Das Protokoll zielt darauf ab, eine Standardmethode für die Vitrifikation von erwachsenen und juvenilen Schafe eizellen bereitzustellen. Es umfasst alle Schritte von der Herstellung der In-vitro-Reifemedien bis zur Nacherwärmungskultur. Eizellen werden im MII-Stadium mit Cryotop vitrifiziert, um das minimale essentielle Volumen zu gewährleisten.
In der Tierhaltung können In-vitro-Embryoproduktionssysteme dank der großen Anzahl von Eierstöcken und Eizellen, die leicht aus einem Schlachthof gewonnen werden können, entwickelt und aufrechterhalten werden. Erwachsene Eierstöcke tragen immer mehrere Antralfollikel, während bei präpubertären Spenderinnen die maximale Anzahl von Eizellen im Alter von 4 Wochen verfügbar ist, wenn eierstöcke Spitzenzahlen von Antralfollikeln tragen.
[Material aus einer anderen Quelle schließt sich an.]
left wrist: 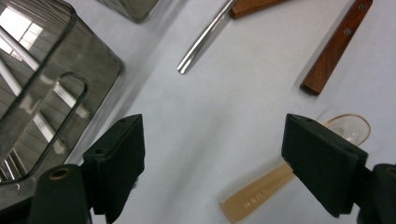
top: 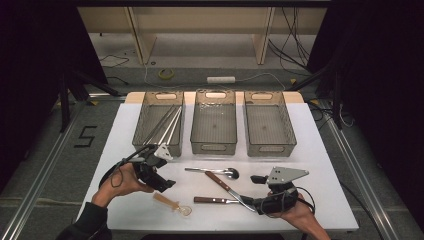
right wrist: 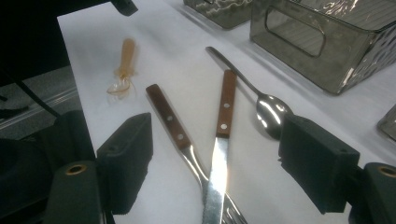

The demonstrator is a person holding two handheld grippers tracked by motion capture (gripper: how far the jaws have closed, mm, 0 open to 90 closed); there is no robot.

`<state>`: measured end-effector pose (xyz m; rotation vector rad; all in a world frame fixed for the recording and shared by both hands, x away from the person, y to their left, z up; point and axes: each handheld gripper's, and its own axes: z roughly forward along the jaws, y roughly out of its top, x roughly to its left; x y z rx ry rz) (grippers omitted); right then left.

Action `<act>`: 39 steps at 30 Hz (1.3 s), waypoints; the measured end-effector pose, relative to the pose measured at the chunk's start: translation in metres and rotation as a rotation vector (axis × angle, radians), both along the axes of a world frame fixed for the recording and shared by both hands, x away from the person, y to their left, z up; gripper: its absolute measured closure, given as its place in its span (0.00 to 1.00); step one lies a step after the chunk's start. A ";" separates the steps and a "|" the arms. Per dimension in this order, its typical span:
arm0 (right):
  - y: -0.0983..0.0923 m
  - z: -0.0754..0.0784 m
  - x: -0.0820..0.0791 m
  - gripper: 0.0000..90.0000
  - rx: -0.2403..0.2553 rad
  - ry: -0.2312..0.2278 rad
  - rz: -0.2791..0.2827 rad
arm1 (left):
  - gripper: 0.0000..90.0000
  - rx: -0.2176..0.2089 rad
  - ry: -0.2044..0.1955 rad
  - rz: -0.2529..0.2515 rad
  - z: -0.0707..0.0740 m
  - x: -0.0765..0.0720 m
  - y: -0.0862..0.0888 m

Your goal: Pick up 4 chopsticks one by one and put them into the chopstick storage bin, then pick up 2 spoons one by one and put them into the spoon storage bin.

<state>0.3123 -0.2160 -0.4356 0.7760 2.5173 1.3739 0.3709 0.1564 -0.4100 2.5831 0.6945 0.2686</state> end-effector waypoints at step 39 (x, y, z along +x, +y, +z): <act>0.005 0.000 -0.001 0.30 -0.025 0.002 0.010 | 0.39 0.245 0.090 -0.249 -0.040 -0.033 -0.016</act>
So gelten 4 Wochen alte Lämmer als gute Spenderinnen, auch wenn die Entwicklungskompetenz präpubertärer Eizellen im Vergleich zu ihrem erwachsenen Pendant geringer ist.
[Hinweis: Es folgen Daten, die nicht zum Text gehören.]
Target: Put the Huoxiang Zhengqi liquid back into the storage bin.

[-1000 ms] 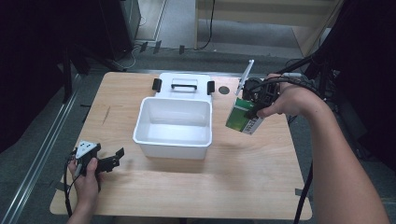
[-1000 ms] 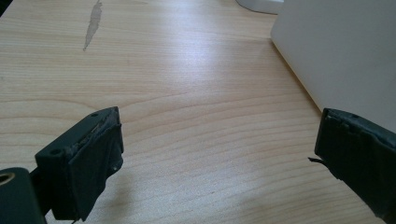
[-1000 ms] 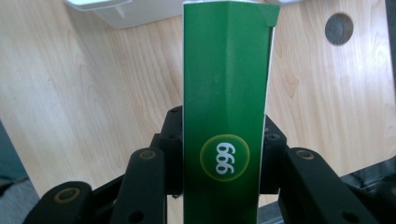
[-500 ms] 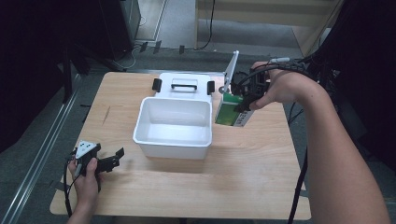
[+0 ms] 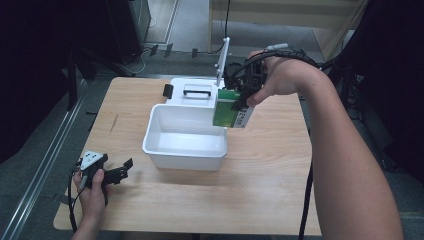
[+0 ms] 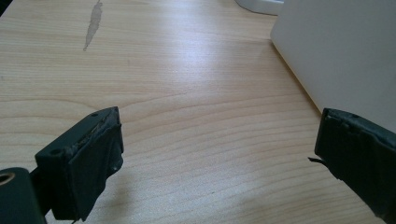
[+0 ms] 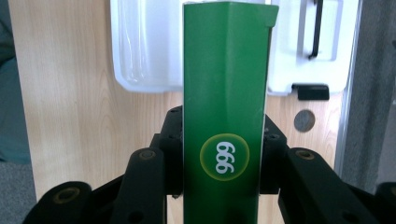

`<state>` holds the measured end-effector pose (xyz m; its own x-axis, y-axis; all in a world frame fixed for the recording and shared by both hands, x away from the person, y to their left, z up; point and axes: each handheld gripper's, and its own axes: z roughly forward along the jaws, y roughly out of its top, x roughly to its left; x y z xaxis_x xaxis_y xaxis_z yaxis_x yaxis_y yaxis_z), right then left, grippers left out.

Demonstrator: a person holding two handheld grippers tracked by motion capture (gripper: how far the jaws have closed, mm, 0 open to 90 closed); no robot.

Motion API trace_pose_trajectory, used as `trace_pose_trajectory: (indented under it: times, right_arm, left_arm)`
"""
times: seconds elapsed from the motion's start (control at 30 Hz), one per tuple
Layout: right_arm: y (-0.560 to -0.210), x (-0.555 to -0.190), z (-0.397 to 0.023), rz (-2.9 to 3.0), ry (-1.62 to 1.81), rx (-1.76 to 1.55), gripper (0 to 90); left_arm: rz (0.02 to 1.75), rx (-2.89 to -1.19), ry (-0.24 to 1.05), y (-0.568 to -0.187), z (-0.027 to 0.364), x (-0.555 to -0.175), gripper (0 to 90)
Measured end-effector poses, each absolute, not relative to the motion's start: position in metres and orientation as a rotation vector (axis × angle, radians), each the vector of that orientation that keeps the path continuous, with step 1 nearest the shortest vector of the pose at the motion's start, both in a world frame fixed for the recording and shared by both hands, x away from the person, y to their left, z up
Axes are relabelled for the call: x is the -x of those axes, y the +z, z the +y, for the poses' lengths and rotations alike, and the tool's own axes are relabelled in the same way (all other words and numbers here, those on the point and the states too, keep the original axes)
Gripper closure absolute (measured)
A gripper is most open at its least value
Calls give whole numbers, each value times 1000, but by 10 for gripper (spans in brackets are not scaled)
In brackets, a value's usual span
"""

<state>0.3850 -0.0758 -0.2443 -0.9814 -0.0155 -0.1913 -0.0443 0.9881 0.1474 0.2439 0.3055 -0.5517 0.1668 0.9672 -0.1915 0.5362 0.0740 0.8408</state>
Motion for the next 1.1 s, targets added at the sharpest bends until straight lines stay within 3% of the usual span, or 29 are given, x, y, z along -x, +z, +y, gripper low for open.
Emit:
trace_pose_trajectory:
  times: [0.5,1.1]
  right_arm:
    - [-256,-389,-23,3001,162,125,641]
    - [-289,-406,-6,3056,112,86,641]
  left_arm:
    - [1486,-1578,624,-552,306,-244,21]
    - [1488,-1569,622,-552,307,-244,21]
Grundlagenforschung und kommerzielle Anwendungen würden durch die Möglichkeit der erfolgreichen Kryokonservierung von vitrifizierten Eizellen gefördert, die sowohl von erwachsenen als auch von präpubertären Spenderinnen gewonnen wurden. Die Vitrifikation von Eizellen, die von präpubertären Spenderinnen gesammelt wurden, würde auch eine Verkürzung des Erzeugungsintervalls und damit eine Erhöhung des genetischen Gewinns in Zuchtprogrammen ermöglichen. Der Verlust des Entwicklungspotenzials nach der Kryokonservierung macht Säugetier-Eizellen jedoch wahrscheinlich zu einem der am schwierigsten zu kryokonservierenden Zelltypen. Unter den verfügbaren Kryokonservierungstechniken wird die Vitrifikation häufig auf tierische und menschliche Eizellen angewendet. Trotz der jüngsten Fortschritte in der Technik induzieren Expositionen gegenüber hohen Konzentrationen von Kryoprotektoren sowie kühlen Verletzungen und osmotischem Stress immer noch mehrere strukturelle und molekulare Veränderungen und reduzieren das Entwicklungspotenzial von Eizellen von Säugetieren. Hier beschreiben wir ein Protokoll für die Vitrifikation von Schafseigzellen, die von juvenilen und erwachsenen Spenderinnen entnommen und vor der Kryokonservierung in vitro gereift sind. Das Protokoll umfasst alle Verfahren von der In-vitro-Reifung der Eizellen bis zur Vitrifikation, Erwärmung und Inkubationszeit nach der Erwärmung. Eizellen, die im MII-Stadium verglast wurden, können zwar nach der Erwärmung befruchtet werden, benötigen jedoch vor der Befruchtung zusätzliche Zeit, um Schäden durch Kryokonservierungsverfahren wiederherzustellen und ihr Entwicklungspotenzial zu erhöhen. Daher sind die Kulturbedingungen und der Zeitpunkt nach der Erwärmung entscheidende Schritte für die Wiederherstellung des Entwicklungspotenzials der Eizellen, insbesondere wenn Eizellen von juvenilen Spenderinnen entnommen werden.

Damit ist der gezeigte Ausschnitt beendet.